The scope of this program covers the full IND lifecycle, including the legal basis for the IND exemption, the detailed preparation and submission of the initial IND application package (with specific emphasis on the structure and content of each section), the step-by-step submission process flow to FDA, the roles and responsibilities of all key parties, safety monitoring and reporting requirements, recordkeeping and inspection readiness, expanded access pathways, and specific CGMP requirements for Phase 1 investigational drugs.
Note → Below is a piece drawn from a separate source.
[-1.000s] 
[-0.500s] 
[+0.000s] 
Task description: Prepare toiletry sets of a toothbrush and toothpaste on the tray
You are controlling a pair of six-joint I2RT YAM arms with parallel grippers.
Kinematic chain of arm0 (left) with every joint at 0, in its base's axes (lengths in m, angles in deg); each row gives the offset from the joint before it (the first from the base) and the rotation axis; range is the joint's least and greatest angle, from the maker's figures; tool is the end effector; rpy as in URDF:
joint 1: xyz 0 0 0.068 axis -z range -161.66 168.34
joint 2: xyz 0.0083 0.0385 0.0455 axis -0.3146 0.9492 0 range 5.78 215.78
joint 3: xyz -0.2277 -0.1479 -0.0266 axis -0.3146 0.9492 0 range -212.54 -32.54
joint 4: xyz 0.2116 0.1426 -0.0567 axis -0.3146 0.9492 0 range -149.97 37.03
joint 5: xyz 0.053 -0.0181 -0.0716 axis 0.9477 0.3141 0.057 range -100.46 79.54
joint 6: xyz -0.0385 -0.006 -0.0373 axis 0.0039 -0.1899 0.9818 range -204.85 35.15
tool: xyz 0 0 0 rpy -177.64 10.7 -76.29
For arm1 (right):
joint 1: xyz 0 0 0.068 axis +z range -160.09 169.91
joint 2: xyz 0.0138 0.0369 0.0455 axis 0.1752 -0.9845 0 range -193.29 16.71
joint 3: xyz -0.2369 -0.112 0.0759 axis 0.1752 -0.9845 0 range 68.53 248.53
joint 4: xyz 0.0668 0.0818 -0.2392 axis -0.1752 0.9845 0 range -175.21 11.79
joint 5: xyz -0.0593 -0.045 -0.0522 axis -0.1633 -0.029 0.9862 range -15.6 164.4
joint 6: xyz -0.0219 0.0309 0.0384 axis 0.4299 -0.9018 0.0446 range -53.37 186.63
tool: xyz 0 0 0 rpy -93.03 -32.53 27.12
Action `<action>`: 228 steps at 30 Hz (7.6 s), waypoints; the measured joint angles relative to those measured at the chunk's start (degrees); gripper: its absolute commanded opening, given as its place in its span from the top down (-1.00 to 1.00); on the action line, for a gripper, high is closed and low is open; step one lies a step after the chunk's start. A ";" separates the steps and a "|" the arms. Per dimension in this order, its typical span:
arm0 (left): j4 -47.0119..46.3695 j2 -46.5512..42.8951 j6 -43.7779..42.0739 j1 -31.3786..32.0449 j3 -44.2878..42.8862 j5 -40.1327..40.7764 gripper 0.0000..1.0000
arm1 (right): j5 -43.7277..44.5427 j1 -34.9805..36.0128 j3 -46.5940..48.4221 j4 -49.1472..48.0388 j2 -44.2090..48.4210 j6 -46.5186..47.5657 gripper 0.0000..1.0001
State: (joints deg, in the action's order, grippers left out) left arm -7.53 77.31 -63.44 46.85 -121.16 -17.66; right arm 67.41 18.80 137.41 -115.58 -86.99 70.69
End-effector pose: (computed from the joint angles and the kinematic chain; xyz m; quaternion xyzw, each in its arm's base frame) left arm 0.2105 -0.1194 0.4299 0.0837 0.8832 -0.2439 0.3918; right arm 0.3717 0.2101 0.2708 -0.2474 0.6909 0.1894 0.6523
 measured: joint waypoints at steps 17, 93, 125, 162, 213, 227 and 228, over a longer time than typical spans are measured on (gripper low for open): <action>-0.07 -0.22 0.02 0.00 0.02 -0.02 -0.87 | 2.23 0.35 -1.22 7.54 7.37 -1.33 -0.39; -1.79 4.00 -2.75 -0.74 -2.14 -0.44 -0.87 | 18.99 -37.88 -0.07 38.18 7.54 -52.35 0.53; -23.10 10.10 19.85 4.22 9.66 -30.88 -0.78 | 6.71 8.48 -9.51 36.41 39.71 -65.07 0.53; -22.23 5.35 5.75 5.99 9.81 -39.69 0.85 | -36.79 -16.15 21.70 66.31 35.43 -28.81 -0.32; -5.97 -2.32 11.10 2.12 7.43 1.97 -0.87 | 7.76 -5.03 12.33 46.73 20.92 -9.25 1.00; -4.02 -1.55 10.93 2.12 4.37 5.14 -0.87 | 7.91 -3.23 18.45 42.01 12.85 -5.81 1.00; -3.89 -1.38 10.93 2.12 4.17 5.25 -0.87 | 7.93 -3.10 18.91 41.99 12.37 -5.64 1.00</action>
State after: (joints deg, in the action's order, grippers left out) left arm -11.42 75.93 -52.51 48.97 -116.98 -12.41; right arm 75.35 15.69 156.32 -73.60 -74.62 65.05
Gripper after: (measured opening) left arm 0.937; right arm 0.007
This program is built upon the following sections of the Code of Federal Regulations (CFR) and FDA Guidance:

• 21 CFR Part 11: Electronic Records; Electronic Signatures
• 21 CFR Part 50: Protection of Human Subjects (Informed Consent)
• 21 CFR Part 54: Financial Disclosure by Clinical Investigators
• 21 CFR Part 56: Institutional Review Boards (IRBs)
• 21 CFR Part 210 and 211: Current Good Manufacturing Practice (CGMP) for Finished Pharmaceuticals
• 21 CFR Part 312: Investigational New Drug Application
• FDA Guidance (July 2008): CGMP for Phase 1 Investigational Drugs

Learning Objectives

Upon successful completion of this program, learners will be able to:

• Explain the legal purpose of the IND exemption and when an IND is required versus exempt.
• Describe the three phases of clinical investigation under an IND and the objectives of each phase.
• Identify each required component of the IND application package and the specific information required in each section.
• Follow the step-by-step process flow for submitting an IND to FDA and understand the 30-day review timeline.
• Distinguish the separate and overlapping responsibilities of the Sponsor, the Clinical Investigator, and the IRB.
• Apply the rules for obtaining and documenting informed consent and for ensuring IRB review and approval.
• Recognize reportable safety events and follow the correct procedures for IND safety reports and annual reports.
• Comply with recordkeeping, record retention, and inspection requirements for both Sponsors and Investigators.
• Apply the specific CGMP recommendations for Phase 1 investigational drugs.
• Describe the criteria and submission pathways for expanded access.
• Understand the grounds for FDA administrative actions including clinical holds, termination, and investigator disqualification.

Target Audience

This training is intended for professionals who work with or oversee clinical trials conducted under an IND. The target audience includes the following:

• Clinical Research Associates (CRAs) and Clinical Trial Monitors
• Clinical Research Coordinators (CRCs)
• Regulatory Affairs Specialists and Managers
• Medical Writers and Clinical Document Specialists
• Principal Investigators and Sub-Investigators
• Sponsor and Contract Research Organization (CRO) personnel
• Quality Assurance and Quality Control professionals
• Research Compliance Officers
• Manufacturing personnel involved in Phase 1 investigational drug production
• Institutional Review Board (IRB) administrators and members

Certification

Learners who successfully complete the program will receive a dated, traceable certificate that provides verifiable proof of their achievement for professional records.